→ **Task description**
Nothing should appear in the answer except the lines below from the line containing "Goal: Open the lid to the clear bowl" through the line containing "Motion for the", copied exactly, with pictures left out.

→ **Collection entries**
----------------
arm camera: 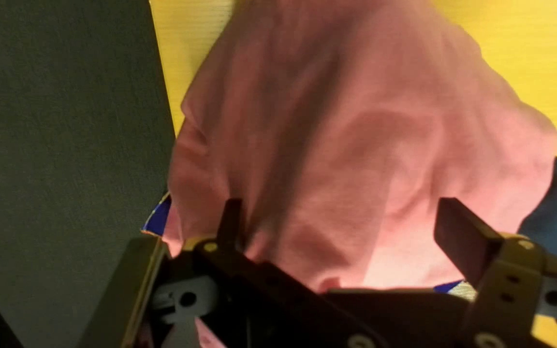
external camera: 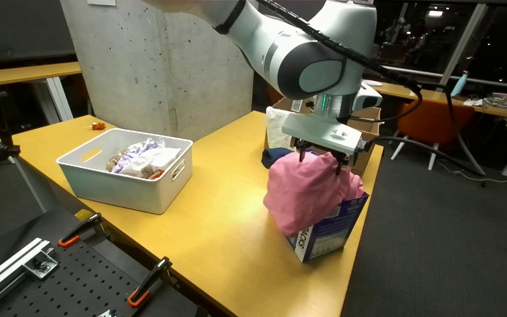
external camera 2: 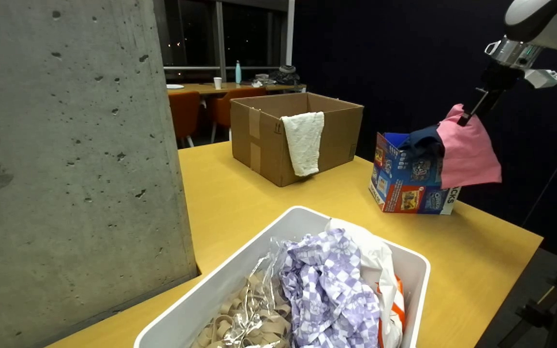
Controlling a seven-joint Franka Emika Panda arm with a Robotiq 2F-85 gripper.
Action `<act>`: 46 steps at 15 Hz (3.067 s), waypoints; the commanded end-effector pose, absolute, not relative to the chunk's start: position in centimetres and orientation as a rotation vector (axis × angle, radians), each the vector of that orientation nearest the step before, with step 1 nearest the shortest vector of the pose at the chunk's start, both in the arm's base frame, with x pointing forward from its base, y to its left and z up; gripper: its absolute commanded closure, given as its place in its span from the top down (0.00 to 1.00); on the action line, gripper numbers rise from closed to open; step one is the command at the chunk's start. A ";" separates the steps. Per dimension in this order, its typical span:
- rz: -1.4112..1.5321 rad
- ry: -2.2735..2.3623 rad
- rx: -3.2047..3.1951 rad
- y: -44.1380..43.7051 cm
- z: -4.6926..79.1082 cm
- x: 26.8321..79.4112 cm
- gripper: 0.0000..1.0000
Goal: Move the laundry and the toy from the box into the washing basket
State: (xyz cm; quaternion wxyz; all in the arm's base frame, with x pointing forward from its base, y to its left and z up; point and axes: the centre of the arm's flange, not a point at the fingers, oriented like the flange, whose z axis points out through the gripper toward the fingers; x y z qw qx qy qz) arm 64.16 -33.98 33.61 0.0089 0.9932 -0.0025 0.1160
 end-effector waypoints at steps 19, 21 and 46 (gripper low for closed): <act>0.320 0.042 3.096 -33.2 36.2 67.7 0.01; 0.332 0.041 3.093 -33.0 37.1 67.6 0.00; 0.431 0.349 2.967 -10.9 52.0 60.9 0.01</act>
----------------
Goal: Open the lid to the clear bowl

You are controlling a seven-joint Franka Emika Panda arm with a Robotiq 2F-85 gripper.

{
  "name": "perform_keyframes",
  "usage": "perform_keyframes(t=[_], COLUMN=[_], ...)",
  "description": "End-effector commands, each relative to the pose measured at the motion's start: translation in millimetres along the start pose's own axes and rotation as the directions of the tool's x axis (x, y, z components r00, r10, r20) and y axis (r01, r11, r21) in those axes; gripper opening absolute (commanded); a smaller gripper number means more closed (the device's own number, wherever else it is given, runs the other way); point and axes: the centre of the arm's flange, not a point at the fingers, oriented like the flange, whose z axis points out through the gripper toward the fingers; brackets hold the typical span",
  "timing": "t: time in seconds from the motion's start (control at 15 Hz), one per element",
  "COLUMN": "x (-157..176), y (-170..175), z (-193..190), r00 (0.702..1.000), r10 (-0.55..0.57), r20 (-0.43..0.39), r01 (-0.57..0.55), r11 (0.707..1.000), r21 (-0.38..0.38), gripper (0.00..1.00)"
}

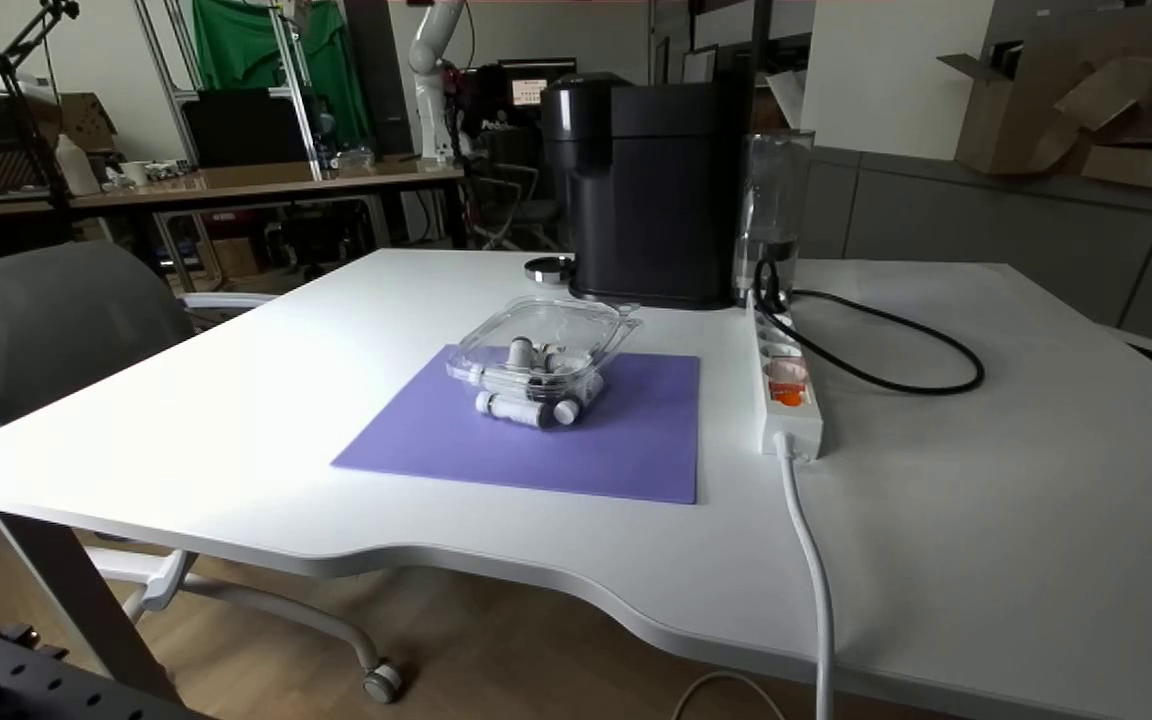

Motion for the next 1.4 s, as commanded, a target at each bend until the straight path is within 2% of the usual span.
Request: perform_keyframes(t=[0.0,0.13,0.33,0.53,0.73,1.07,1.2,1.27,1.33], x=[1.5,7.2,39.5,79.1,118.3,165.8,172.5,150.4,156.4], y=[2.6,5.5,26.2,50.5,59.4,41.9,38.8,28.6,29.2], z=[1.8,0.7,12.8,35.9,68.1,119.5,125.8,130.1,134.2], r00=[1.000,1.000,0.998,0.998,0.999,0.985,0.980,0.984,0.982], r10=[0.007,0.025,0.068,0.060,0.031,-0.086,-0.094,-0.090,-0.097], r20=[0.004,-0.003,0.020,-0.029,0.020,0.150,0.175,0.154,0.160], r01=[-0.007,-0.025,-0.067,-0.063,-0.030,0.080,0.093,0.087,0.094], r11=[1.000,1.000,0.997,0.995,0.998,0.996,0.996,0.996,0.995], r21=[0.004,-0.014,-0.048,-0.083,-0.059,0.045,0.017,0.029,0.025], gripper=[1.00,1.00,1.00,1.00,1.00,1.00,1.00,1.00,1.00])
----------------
→ **The answer**
Goal: Open the lid to the clear bowl

You are controlling a seven-joint Franka Emika Panda arm with a Robotiq 2F-85 gripper.

{
  "name": "perform_keyframes",
  "usage": "perform_keyframes(t=[_], COLUMN=[_], ...)",
  "description": "End-effector commands, each relative to the pose measured at the motion's start: translation in millimetres along the start pose's own axes and rotation as the directions of the tool's x axis (x, y, z components r00, r10, r20) and y axis (r01, r11, r21) in those axes; gripper opening absolute (commanded); a smaller gripper number means more closed (the device's own number, wherever else it is given, runs the other way); point and axes: the centre of the arm's flange, not a point at the fingers, oriented like the flange, whose z axis points out through the gripper toward the fingers; brackets hold the typical span",
  "timing": "t: time in seconds from the motion's start (control at 15 Hz), one per element",
  "COLUMN": "x (-157..176), y (-170..175), z (-193..190), r00 (0.702..1.000), r10 (-0.55..0.57), r20 (-0.43..0.39), r01 (-0.57..0.55), r11 (0.707..1.000), r21 (-0.38..0.38), gripper (0.00..1.00)"
}


Motion for the next 1.4 s, as commanded, a target at each bend until the straight path is within 2% of the usual span.

This is the complete output for the exercise.